Wildrose strenuously argued that Prentice was as red as Redford, which rang hollow in light of their own centrist drift. They also dismissed his record in Ottawa as insubstantial, which denied the obvious trust that Harper had placed in him. And they pointed out his brief stint as volunteer saviour of the Gateway pipeline had produced no results, which wasn’t enough to offset his credibility as a Bay Street-seasoned and well-connected Canadian energy advocate – especially after it was validated by Harper’s ambassador in Washington.
It must be said that Prentice and his team managed the transition to the premier’s office brilliantly, complete with the wholesale filching of Wildrose policy and messaging on government aircraft, accountability, and property rights, to name but a few. They were also blessed with fortuitous economic circumstances that allowed them to produce a more-or-less balanced budget. More recently, with the fall in oil prices and revenues, the Prentice government is deftly positioning as safe hands in volatile economic circumstances – exactly as the federal Conservatives have done for the better part of ten years.
But just in case any Alberta conservative voter missed the message that Premier Prentice is basically reconstituting the Harper government in Edmonton, he has liberally salted it with former federal Conservative MPs and staffers including Jay Hill, Rob Merrifield, Mike Storeshaw, Ian Brodie, and Richard Dicerni.
The reward for all this was the clean sweep of four October by-elections and the resulting rapid destabilization of Danielle Smith and the Wildrose caucus, climaxing with this week’s virtual reunification of the provincial conservative tribe.
There is and will be much hand-wringing about how this weakens democracy in Alberta. Many Wildrose supporters and donors will understandably feel betrayed. Smith, as captain, should have gone down with the ship. But in the short-term, at least, she and her party have done much good for the province. The 43-year-old PC dynasty will not soon return to the reprehensible “culture of corruption and entitlement” that shook down municipalities and other public institutions for donations to the Tory party, favoured loyal Conservative ridings with schools, roads and hospitals, and paid scandalous salaries and severances to friends of the government. Most encouraging are signs that proper walls between the government and the bureaucracy are being rebuilt, which augers well for reform and rationalization of the public sector. One hopes that some of the bright, principled Wildrose staffers who worked very hard to bring these changes about will also be welcomed into the merged government.
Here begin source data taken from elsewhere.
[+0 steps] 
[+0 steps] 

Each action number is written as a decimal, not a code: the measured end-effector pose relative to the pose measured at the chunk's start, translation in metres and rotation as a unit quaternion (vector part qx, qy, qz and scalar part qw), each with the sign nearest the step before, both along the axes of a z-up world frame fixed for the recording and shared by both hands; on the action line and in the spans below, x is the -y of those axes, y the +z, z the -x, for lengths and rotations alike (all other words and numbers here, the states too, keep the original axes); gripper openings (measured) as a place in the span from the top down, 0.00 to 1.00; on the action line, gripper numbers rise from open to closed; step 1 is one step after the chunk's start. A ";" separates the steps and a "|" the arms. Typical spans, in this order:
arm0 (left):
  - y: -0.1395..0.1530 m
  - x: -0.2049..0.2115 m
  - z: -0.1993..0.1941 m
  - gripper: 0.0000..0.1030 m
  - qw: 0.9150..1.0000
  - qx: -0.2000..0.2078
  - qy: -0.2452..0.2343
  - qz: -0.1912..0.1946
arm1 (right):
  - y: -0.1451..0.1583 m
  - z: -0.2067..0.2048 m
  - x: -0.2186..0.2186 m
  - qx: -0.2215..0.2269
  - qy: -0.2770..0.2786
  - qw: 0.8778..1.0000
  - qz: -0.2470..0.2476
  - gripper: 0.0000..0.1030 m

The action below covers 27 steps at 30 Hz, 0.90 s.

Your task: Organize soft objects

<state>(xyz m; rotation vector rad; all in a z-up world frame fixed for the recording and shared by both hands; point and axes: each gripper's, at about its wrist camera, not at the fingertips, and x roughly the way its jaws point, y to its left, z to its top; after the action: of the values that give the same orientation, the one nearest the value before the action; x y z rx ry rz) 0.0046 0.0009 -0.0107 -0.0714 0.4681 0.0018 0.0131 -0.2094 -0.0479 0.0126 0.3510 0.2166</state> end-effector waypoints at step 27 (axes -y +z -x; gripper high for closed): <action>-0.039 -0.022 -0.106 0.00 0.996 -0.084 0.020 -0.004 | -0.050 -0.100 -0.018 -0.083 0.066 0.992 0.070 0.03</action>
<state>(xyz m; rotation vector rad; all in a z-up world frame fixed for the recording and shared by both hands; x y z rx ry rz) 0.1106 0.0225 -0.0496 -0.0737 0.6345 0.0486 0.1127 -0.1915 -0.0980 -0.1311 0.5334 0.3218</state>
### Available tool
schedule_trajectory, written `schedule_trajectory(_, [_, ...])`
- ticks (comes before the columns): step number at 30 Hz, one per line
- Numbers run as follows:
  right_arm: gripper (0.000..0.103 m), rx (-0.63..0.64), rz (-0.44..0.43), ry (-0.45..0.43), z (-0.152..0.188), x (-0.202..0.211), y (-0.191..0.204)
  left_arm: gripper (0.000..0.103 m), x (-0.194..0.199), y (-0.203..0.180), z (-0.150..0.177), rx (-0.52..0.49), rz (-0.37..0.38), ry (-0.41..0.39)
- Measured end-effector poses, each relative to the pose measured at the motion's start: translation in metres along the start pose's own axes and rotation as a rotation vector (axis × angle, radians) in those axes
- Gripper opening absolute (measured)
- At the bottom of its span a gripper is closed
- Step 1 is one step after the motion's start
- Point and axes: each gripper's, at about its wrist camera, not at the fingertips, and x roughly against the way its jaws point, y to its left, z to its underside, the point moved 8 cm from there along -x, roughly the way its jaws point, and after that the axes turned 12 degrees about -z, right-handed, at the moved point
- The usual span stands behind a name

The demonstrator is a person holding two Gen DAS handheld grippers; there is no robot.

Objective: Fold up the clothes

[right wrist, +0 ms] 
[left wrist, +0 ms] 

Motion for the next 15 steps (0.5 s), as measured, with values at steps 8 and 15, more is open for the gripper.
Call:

The reuniting of the federal and provincial conservatives in Alberta will move the provincial government incrementally to the right, and increase and strengthen the grassroots infrastructure of the federal party within the province as it prepares for the 2015 election. Conspiracists on the left may see this as part of a dark master plan by the Harper Conservatives to extend their tentacles deep into Canada’s political infrastructure. More likely is that, like most political evolution, Alberta’s recent transformations have been ad hoc and circumstantial. Just to feed their paranoia, though, it’s worth noting that a number of federal Conservative operatives are currently involved in the Ontario PC leadership race. No doubt the prime minister hopes they will ultimately install a kindred Conservative spirit in the premier’s office. Someone like Jim Prentice, for instance.
Paul Bunner is the editor of C2C Journal. He worked on the Wildrose campaign during the 2012 Alberta election.